■ **Exercise details**:
Write out again, exactly, the lines below starting at the one with "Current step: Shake" and ending at the one with "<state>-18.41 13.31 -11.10".

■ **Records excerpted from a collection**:
=-=-=-=-=

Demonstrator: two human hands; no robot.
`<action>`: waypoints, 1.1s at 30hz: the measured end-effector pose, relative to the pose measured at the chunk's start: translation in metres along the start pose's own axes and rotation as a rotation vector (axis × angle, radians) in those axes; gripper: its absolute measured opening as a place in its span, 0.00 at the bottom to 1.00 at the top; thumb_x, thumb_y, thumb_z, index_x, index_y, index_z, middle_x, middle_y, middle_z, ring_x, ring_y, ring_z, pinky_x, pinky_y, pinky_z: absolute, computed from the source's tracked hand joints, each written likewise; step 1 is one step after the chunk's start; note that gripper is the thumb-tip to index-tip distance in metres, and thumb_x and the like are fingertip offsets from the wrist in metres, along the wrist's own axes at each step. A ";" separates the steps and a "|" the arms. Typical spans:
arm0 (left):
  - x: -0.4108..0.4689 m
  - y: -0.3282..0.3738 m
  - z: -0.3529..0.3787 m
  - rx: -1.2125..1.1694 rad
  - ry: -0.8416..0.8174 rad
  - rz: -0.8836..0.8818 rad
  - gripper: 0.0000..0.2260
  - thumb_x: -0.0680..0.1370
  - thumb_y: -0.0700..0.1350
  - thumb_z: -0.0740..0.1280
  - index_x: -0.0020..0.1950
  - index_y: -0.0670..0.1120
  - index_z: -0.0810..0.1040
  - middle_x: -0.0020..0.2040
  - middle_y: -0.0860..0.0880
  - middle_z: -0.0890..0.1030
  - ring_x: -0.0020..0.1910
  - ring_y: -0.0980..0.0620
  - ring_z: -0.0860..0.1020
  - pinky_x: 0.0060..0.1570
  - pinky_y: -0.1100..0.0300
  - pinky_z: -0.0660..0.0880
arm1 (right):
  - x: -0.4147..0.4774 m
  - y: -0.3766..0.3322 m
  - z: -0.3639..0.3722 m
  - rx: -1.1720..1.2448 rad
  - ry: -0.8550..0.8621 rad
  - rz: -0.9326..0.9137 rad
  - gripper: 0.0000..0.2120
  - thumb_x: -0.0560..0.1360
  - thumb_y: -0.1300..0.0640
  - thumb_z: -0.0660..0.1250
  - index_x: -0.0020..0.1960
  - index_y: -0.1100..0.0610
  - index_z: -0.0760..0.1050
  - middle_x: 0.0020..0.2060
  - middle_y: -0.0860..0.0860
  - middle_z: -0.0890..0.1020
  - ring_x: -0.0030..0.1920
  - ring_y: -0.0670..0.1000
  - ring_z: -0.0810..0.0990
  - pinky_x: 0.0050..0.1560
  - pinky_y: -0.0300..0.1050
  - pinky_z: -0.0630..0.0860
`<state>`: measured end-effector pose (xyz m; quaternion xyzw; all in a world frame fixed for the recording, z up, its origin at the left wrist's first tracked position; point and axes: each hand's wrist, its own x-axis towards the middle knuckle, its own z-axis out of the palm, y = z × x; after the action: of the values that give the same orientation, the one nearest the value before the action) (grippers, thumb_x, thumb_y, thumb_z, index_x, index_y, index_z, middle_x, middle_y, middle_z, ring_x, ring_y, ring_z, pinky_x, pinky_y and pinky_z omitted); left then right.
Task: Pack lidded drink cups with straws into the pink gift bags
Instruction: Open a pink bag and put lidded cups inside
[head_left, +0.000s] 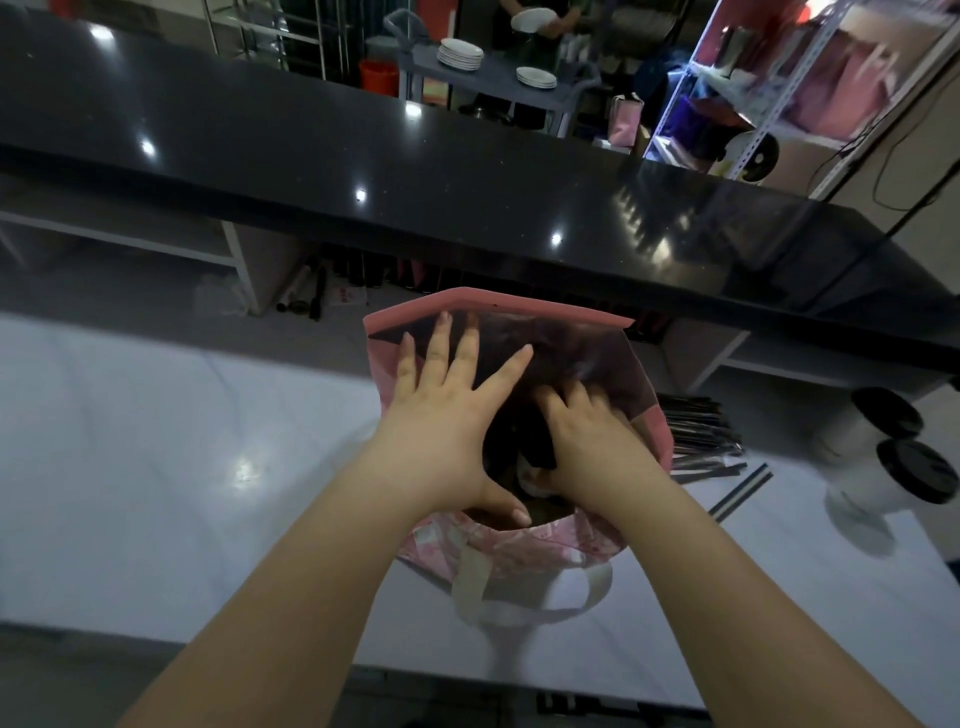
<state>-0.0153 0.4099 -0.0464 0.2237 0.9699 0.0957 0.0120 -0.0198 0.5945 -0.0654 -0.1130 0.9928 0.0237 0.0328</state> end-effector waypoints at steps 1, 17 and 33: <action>0.000 0.001 0.000 0.006 0.003 -0.001 0.62 0.58 0.74 0.71 0.74 0.62 0.29 0.78 0.43 0.31 0.72 0.42 0.23 0.72 0.36 0.32 | 0.000 -0.001 0.002 -0.021 0.015 -0.002 0.36 0.69 0.42 0.71 0.70 0.50 0.58 0.64 0.55 0.66 0.63 0.59 0.67 0.59 0.53 0.70; -0.011 0.009 0.005 0.078 0.017 -0.030 0.60 0.60 0.75 0.69 0.74 0.61 0.28 0.77 0.43 0.29 0.70 0.40 0.21 0.71 0.34 0.32 | -0.004 0.005 0.023 0.064 -0.103 -0.023 0.41 0.76 0.35 0.58 0.79 0.46 0.40 0.79 0.47 0.40 0.78 0.51 0.36 0.77 0.56 0.42; 0.003 0.011 0.010 0.075 0.060 -0.010 0.54 0.66 0.70 0.69 0.78 0.59 0.37 0.78 0.45 0.32 0.74 0.43 0.26 0.73 0.43 0.31 | 0.015 0.022 0.053 0.144 -0.120 0.003 0.33 0.79 0.33 0.44 0.78 0.42 0.37 0.77 0.41 0.36 0.76 0.48 0.31 0.76 0.56 0.40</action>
<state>-0.0125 0.4227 -0.0545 0.2163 0.9738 0.0658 -0.0251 -0.0363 0.6154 -0.1180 -0.1074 0.9883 -0.0409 0.1002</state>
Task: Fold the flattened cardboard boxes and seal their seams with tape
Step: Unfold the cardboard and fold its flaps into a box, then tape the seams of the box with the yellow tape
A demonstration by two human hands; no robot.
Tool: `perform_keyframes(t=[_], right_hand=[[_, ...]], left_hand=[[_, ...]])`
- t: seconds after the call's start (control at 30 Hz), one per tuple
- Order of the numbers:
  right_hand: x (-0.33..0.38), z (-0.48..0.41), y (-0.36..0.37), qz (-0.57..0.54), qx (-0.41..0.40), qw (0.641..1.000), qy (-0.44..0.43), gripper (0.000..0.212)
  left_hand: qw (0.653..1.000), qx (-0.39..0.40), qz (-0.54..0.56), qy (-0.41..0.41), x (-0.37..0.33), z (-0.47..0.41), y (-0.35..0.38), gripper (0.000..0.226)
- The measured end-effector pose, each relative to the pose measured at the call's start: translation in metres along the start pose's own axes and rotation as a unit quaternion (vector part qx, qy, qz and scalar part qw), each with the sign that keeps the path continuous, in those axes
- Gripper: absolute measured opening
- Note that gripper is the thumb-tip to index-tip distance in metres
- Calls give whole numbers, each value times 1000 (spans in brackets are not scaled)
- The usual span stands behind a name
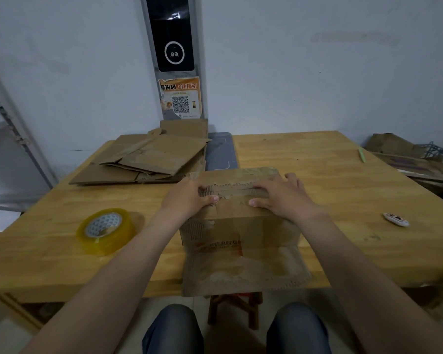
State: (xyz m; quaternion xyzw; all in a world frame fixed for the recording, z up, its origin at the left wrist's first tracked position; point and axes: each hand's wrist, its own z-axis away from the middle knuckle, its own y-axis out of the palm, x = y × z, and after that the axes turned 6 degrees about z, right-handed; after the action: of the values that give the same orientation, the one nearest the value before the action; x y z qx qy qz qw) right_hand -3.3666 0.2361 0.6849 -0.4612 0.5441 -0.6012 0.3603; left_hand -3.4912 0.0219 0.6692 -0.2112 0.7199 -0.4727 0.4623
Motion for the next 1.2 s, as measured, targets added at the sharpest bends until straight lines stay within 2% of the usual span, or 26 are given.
perform_keyframes(t=[0.07,0.13,0.23,0.3,0.47,0.57,0.63,0.73,0.8,0.83,0.87,0.93,1.07,1.13,1.2], right_hand=[[16,6,3,-1,-7,1000,-25,47],[35,14,9,-18,-6,999,-49,46],[61,27,18,-21,7,999,-50,51],[74,34,19,-4,44,998,-43,53],[86,31,-1,39,108,993,-36,75],[86,15,-8,65,147,985,-57,72],[85,4,-3,71,155,983,-65,64],[87,-6,7,75,153,983,-62,59],[90,-5,9,76,152,984,-57,57],[92,-3,9,76,150,984,-54,57],[92,-2,9,76,148,985,-51,57],[92,-1,7,79,149,985,-49,58],[88,3,2,82,134,985,-69,58],[83,1,1,76,131,985,-81,56],[77,-4,0,58,138,985,-86,56]], left_hand=[[1000,-3,7,-5,1,0,1,65],[1000,-2,7,-6,1,1,0,65],[1000,11,24,-8,4,1,-4,61],[999,31,43,0,7,0,-10,56],[997,57,39,21,22,14,-29,43],[995,82,57,19,33,27,-40,42],[996,74,57,-7,46,33,-48,37],[995,54,-16,-82,77,40,-57,39],[976,84,-113,-169,101,47,-60,27],[958,112,-159,-208,110,52,-60,29],[943,138,-194,-232,118,55,-58,26],[935,135,-215,-246,128,59,-54,6],[953,76,-177,-235,134,66,-51,35],[970,50,-107,-212,121,64,-57,59],[984,8,19,-176,96,62,-68,70]])
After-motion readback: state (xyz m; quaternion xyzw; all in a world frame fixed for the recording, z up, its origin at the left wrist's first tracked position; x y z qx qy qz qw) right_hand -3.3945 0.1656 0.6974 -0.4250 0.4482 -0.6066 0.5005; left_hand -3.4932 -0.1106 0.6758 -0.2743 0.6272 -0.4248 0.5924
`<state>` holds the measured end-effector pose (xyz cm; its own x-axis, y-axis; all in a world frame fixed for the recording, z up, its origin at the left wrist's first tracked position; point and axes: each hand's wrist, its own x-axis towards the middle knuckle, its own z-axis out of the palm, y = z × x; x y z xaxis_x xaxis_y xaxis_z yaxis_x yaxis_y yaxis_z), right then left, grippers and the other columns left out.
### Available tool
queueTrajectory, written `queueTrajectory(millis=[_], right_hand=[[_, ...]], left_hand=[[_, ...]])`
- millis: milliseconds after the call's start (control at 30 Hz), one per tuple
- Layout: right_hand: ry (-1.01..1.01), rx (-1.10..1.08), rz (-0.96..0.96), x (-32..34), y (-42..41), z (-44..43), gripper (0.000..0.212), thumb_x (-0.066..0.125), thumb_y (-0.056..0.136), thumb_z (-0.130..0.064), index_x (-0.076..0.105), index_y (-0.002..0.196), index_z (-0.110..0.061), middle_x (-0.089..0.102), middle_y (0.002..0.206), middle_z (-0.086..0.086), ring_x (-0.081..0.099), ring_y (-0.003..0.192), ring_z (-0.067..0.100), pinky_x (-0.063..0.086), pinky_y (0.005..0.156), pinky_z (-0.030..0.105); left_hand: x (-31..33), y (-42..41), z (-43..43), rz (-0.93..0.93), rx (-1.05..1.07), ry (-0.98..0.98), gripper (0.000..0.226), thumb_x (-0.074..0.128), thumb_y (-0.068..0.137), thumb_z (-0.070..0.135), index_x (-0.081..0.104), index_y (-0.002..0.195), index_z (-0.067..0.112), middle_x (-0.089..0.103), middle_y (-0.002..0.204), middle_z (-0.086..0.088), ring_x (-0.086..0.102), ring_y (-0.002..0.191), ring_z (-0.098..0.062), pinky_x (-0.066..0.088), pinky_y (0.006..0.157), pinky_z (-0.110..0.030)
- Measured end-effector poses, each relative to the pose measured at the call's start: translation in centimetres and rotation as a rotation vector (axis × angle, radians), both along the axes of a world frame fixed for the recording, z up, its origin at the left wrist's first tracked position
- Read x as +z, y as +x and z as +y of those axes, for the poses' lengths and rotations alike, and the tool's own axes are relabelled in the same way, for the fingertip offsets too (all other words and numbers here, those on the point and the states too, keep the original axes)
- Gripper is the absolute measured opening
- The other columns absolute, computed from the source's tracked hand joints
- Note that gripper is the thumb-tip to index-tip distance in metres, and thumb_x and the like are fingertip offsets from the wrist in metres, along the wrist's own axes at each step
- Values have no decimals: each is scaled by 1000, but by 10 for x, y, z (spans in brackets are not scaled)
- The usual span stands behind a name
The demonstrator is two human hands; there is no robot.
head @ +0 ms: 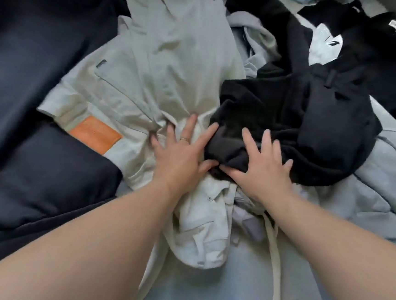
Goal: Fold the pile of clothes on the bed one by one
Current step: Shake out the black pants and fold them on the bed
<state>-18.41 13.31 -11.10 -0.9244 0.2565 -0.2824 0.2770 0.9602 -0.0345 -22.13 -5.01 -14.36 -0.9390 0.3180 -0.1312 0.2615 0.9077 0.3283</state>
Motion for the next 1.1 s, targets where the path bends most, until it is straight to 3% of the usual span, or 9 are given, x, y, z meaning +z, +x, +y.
queueTrajectory(millis=[200,400,533,633,767,833,900,967,1100], right_hand=[[77,64,141,-56,-24,14,82,11,84,-78,15,157,-39,26,163,12,25,147,38,18,108,72],[-14,76,117,-53,-26,18,80,4,86,-75,14,157,-41,19,166,10,15,151,35,12,111,72],[-190,79,-44,-34,-37,32,58,13,99,-65,9,155,-52,5,169,4,2,154,29,2,113,71],[-259,116,-140,-2,-25,41,48,17,107,-53,21,154,-52,8,169,-2,5,156,25,5,117,69],[-264,146,-170,28,10,32,49,26,108,-49,19,156,-47,7,169,-9,4,156,21,10,122,62],[-315,139,-130,39,30,24,53,33,107,-47,22,158,-40,11,168,-7,7,156,21,10,125,51],[-367,183,-63,48,52,20,51,43,106,-39,37,155,-27,27,164,-3,19,153,23,14,125,37],[-392,198,-18,52,75,19,47,50,104,-34,49,148,-17,37,159,3,26,151,25,18,123,35],[-448,-148,209,52,117,9,73,62,96,-44,32,156,-17,18,167,7,17,152,28,16,122,38]], left_hand=[[-40,-15,27,250,119,-23,52,34,95,64,27,146,59,21,166,3,29,140,-51,9,111,-72],[-34,-17,30,226,133,-37,39,40,99,56,44,137,57,27,165,5,30,140,-51,12,111,-72],[-22,-25,36,119,169,63,26,40,101,52,56,120,47,22,166,9,15,149,-45,3,113,-72],[-1,-14,37,12,201,155,19,44,101,45,58,115,43,20,166,9,4,152,-43,-1,112,-75],[35,27,24,250,123,148,8,54,96,36,62,97,37,28,161,6,4,151,-34,-4,115,-67],[46,51,13,270,-13,207,9,54,96,35,62,97,36,32,158,10,7,150,-29,2,118,-59],[51,79,1,91,-156,213,14,50,100,35,61,107,36,32,158,16,9,151,-24,10,117,-48],[55,114,-9,-98,-245,176,12,46,102,34,57,106,34,33,155,22,13,149,-21,16,111,-42],[67,176,-17,-213,-451,79,15,45,101,30,38,87,32,45,125,18,25,139,-25,24,97,-40]])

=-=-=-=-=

■ **Solution for this problem**:
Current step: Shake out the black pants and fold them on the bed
<state>-18.41 13.31 -11.10 -0.9244 0.2565 -0.2824 0.2770 0.9602 -0.0345 -22.13 -5.01 -14.36 -0.9390 0.3180 -0.1312 0.2615 0.9077 0.3283</state>

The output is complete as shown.